TASK REQUIREMENTS – Where in the data below does the word "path" appear? Copy each line that holds it.

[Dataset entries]
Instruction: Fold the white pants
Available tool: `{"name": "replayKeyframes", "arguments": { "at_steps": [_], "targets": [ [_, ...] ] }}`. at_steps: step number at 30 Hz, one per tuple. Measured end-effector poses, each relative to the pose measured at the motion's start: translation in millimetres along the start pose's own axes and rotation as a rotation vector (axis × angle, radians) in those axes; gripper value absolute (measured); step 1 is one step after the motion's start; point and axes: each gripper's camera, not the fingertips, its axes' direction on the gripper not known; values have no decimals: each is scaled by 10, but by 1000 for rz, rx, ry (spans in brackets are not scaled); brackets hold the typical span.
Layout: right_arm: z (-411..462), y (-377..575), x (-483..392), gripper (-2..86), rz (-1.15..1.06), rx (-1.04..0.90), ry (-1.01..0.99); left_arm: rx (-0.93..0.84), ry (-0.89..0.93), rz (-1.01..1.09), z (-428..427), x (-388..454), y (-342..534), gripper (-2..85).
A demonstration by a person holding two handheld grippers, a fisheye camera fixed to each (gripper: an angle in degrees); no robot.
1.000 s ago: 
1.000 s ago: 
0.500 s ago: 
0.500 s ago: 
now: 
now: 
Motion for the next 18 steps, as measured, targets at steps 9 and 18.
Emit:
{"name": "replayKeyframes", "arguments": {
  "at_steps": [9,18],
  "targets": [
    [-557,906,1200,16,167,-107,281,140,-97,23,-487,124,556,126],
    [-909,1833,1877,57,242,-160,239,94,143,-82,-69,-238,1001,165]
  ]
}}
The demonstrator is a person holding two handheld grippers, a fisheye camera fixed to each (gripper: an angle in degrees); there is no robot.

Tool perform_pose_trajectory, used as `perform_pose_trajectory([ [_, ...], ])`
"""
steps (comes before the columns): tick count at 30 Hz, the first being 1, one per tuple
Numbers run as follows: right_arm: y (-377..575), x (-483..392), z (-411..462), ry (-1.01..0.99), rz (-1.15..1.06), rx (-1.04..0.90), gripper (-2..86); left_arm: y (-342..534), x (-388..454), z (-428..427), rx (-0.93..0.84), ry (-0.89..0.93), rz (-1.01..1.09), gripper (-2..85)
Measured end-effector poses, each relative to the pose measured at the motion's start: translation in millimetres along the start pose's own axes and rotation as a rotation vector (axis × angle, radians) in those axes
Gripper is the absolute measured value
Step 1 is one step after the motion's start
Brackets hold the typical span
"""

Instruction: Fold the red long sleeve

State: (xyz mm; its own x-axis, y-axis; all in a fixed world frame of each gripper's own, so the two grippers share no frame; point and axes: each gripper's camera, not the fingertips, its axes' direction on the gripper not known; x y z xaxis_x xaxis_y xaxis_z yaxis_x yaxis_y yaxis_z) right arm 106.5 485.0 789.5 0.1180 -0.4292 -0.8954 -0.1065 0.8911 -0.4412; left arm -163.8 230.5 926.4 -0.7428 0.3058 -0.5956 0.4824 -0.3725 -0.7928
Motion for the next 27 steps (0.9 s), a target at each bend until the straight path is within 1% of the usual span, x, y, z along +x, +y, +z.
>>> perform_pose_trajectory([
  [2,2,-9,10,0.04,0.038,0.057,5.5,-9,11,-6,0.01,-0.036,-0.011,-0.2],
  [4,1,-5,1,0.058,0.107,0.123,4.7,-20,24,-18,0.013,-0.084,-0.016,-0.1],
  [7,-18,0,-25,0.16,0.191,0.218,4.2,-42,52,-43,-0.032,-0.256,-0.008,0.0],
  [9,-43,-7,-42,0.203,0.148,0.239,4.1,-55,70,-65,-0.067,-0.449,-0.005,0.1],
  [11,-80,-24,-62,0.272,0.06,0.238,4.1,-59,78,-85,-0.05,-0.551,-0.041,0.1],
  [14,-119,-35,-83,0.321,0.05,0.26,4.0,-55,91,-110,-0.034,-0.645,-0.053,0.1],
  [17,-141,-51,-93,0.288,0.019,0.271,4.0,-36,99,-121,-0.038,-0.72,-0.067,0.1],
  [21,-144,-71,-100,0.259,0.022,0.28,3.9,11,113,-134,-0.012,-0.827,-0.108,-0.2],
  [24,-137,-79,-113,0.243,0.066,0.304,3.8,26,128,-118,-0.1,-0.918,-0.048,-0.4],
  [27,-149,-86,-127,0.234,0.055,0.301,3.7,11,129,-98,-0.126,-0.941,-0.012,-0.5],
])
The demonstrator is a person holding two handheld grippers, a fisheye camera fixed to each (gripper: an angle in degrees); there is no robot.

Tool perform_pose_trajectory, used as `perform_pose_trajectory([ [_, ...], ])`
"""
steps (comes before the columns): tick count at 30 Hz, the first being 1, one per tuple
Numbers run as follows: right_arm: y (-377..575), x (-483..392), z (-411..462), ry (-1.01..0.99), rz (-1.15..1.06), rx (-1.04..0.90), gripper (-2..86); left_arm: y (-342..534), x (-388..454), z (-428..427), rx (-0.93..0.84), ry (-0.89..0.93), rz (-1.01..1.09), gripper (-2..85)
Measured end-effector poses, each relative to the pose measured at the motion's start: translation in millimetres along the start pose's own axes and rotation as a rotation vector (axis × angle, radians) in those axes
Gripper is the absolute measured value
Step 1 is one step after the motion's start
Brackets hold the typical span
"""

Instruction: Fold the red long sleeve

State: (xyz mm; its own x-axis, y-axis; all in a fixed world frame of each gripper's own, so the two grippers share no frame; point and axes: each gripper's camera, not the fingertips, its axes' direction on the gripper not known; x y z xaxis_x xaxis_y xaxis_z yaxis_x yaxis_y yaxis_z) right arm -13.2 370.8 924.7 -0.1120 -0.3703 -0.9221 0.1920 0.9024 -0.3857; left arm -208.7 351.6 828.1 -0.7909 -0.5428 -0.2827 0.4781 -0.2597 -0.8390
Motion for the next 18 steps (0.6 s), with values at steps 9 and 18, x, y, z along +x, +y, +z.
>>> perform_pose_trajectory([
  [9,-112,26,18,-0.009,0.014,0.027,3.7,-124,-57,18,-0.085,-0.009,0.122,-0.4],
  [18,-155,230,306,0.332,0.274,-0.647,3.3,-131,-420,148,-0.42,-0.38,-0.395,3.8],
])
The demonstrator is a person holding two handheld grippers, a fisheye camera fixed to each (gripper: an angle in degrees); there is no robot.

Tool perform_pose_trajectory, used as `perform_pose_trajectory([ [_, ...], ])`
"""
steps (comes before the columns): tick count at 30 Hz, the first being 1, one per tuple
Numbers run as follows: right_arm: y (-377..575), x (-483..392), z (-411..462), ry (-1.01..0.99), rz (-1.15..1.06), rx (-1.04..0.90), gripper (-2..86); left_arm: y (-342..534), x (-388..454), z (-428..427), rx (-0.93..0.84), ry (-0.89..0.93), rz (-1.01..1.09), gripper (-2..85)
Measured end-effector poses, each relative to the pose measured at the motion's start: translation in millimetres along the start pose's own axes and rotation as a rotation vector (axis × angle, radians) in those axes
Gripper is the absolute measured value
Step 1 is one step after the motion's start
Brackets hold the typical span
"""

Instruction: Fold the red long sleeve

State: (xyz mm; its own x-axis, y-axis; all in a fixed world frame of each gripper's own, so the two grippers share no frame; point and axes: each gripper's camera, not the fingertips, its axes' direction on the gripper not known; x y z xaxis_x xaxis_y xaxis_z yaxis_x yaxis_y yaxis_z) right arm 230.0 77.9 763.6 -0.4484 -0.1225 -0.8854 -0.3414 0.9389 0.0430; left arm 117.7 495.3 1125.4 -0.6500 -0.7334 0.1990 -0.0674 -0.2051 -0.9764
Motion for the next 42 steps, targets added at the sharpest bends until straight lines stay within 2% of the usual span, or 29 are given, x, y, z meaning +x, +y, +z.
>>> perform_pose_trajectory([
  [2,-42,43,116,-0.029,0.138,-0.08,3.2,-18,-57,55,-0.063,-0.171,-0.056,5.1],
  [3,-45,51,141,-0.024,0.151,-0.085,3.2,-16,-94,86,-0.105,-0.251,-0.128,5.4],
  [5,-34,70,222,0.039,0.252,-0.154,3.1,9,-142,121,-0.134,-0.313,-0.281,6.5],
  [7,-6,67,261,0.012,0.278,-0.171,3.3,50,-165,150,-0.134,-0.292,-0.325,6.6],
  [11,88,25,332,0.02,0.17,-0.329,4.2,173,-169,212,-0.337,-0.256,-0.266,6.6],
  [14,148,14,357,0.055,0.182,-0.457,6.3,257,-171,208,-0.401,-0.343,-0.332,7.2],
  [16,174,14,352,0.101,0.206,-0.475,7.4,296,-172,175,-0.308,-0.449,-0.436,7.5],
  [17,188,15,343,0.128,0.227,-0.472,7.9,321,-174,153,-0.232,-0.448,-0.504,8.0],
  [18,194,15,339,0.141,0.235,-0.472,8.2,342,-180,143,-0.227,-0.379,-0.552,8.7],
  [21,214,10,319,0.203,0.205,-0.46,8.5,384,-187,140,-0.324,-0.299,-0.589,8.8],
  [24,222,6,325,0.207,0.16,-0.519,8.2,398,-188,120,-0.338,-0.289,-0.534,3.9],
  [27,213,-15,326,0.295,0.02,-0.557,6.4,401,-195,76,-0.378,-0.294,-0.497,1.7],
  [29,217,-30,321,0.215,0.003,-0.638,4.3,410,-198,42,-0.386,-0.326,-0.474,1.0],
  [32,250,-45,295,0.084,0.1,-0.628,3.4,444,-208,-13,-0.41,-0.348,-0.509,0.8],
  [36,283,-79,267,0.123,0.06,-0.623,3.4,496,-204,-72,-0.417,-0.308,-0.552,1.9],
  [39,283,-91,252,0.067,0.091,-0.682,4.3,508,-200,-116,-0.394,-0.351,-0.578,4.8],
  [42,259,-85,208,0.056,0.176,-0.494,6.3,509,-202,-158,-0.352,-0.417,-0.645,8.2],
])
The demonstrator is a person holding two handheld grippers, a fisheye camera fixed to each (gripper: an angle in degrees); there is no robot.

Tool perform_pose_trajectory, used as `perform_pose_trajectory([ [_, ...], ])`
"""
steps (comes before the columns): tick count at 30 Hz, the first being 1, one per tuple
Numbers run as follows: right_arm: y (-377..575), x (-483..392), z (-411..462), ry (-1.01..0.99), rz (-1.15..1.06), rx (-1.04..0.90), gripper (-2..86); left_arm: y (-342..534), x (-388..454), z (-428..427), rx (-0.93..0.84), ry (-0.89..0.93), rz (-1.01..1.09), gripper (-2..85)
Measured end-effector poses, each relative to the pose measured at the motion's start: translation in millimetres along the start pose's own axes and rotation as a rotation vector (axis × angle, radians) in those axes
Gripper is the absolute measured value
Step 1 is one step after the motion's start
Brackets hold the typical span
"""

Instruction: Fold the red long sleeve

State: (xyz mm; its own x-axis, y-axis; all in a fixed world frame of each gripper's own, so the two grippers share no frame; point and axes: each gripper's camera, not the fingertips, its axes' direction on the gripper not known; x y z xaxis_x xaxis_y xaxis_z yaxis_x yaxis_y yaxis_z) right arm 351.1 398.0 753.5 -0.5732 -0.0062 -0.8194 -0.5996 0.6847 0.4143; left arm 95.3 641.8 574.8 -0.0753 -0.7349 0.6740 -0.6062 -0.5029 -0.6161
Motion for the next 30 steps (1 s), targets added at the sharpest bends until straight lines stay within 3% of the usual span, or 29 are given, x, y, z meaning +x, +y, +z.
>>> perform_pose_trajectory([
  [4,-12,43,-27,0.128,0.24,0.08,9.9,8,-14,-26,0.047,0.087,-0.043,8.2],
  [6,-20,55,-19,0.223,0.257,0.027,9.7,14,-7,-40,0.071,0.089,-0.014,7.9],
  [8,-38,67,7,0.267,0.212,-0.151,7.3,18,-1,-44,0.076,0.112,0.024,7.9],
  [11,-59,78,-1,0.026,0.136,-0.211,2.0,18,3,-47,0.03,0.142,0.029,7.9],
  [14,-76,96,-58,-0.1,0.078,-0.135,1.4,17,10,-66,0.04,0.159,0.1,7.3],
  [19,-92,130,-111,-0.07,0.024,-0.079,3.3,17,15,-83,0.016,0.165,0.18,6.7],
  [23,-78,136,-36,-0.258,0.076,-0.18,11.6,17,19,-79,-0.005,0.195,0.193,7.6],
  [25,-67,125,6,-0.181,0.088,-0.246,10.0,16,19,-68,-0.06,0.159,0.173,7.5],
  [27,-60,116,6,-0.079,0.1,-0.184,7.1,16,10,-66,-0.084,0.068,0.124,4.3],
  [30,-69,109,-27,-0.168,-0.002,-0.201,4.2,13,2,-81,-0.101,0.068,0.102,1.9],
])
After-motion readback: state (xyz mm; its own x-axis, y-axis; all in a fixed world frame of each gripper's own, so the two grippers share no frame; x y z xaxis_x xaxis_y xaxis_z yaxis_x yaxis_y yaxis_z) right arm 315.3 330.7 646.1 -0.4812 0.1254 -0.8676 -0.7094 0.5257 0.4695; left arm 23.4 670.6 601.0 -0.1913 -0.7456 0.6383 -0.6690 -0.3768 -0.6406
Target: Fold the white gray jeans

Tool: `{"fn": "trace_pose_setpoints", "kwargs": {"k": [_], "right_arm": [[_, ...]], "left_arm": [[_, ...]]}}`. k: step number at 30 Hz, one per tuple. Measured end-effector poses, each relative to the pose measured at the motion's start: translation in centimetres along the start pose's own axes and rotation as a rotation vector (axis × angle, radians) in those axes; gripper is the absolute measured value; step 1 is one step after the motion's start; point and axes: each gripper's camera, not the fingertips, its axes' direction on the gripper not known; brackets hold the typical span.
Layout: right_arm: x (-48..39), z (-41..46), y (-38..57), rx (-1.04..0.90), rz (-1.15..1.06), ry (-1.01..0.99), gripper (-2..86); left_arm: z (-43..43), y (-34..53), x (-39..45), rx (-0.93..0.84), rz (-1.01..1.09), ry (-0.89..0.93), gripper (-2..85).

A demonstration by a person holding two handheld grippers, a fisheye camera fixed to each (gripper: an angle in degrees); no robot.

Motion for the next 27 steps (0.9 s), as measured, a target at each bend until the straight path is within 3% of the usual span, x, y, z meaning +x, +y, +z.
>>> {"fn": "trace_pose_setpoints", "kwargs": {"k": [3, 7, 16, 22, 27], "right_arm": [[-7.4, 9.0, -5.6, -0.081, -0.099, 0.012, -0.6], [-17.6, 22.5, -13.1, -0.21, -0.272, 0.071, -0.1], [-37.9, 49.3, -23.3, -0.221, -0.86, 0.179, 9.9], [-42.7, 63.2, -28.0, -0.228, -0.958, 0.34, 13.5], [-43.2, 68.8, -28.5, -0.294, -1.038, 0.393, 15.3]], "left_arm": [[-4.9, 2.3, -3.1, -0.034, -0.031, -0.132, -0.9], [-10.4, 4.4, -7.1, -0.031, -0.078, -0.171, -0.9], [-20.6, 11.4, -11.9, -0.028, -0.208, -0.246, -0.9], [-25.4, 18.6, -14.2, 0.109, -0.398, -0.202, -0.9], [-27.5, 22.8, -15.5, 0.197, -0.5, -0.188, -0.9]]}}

THE COMPLETED TASK –
Motion for the next 27 steps (0.9 s), a target at each bend until the straight path is within 1% of the usual span, x, y, z along +x, +y, +z.
Motion for the next 27 steps (0.9 s), as measured, a target at each bend until the straight path is within 3% of the usual span, x, y, z meaning +x, +y, +z.

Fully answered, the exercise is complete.